Os membros da justiça em condições de se tornarem membros do stf tem todos a mesma origem social. Nos momentos críticos, é sua origem e os interesses de sua classe social que acabam pesando mais. Desde a mais tenra idade, viveram dentro de uma realidade e foi assim que formaram sua personalidade, as exceções acabam sendo votos vencidos. Não adianta culpar Lula e Dilma pelas nomeações porque os membros da alta roda da justiça acabam fazendo o jogo que interessa aos seus. Quem vem de baixo, vai se tornando um agregado e termina defendendo os mesmo interesses. Já dá pra saber de quem estou falando nesta última frase, tenho certeza.
Uma análise lúcida e, na minha opinião, verdadeira. Algumas décadas atrás vi o começo disso aqui na pequena cidade do Norte de Minas onde vivo. Aqui, desde as eleições municipais de 1988, todos os mandatos se transformaram em disputas judiciais eleitorais. Com razão ou sem razão, isso sempre me pareceu um grande equívoco. Pelos mesmos motivos descritos nesse artigo: transferir a soberania popular para juizes e promotores.
Lembro que, ainda antes do mensalão, discuti sobre este tema com um colega de trabalho, que achava que o judiciário iria consertar o Brasil. Lembrando disto percebo que este "caldo" começou a esquentar depois que Lula se elegeu.
Acho que Singer tem razão em sua perplexidade com os nomeados pelo PT e este fenômeno merece estudo. São "traições" que remetem a outras que temos visto no âmbito político, com as quais talvez guardem semelhança. Vaidade, ambição desmedida, narcisismo, tudo isto está presente, abrindo portas a "interferências" espúrias.

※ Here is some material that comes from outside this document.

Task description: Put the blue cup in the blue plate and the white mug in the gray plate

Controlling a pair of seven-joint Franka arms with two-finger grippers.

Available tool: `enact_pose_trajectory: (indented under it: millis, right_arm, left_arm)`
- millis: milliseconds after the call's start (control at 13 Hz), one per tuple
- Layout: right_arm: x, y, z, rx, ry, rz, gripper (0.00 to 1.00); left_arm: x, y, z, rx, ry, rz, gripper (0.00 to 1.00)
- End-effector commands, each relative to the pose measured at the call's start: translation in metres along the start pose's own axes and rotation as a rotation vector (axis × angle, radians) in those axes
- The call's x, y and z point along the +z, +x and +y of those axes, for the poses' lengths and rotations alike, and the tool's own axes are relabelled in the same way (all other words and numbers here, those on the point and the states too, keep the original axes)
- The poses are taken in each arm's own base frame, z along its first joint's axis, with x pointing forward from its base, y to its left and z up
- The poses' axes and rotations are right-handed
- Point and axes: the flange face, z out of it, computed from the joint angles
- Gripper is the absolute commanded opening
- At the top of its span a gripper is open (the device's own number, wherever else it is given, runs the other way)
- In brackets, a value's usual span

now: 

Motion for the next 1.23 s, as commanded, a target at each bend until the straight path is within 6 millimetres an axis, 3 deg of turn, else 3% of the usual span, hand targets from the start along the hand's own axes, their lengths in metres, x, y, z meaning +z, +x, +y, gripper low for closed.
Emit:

Parece haver também algo mais complexo, que é um ódio àquele que considera inferior e do qual dependeu para subir.
Esse ódio que você definiu tão bem eu chamo de a síndrome do puxa-saco. Também atinge a maioria dos coxinhas que consideram o melhor presidente do Brasil um ser inferior por ser nordestino, de origem humilde e sem curso superior e por isso tem a inveja travestida em ódio.
Isto é verossimel
Assistam ao DuploExpresso.com nesse saite os comentaristas são muito bons e fazem debates muito esclarecedores. Para esse artigo lembrei do filme DOZE HOMENS E UMA SENTENÇA. Um dos jurados manifesta a dúvida e todos os jurados ficam debatendo, numa sala fechada, se o crime foi executado pela pessoa que está sendo julgada.
Pena acharem um alçapão... Temos espaço pra afundar um pouco mais...
Certeiro como sempre, Brito. Infelizmente é raro aquele faro que vê apenas o crime e não um inimigo. Ou seja, que sabe que a lei é a medida que substitui o justiçamento...
Edson Fachin ganhou notoriedade por sua atuação como advogado e jurista no campo progressista. Fez relativa fama e conseguiu no governo da presidenta Dilma ascender ao STF. Lá, passou a atuar como costumam atuar as instituições judiciárias, espelhos dos interesses hegemônicos na sociedade, que é conservadora. Assim, os ministros conservadores continuam como são e os que pareciam progressistas fazem o movimento de mimetização no ambiente conservador, para não chocar-se com o poder social e econômico hegemônico e para se preservarem e não correrem o risco de enfrentar máquinas de destruir reputações. A figura de Edson Fachin ilustra essa situação. E Luiz Roberto Barroso acoelhou-se a partir de quando foi revelado que sua mulher comprou imóvel em Miami - só podia - com seu nome de solteira. Assim marcha a humanidade.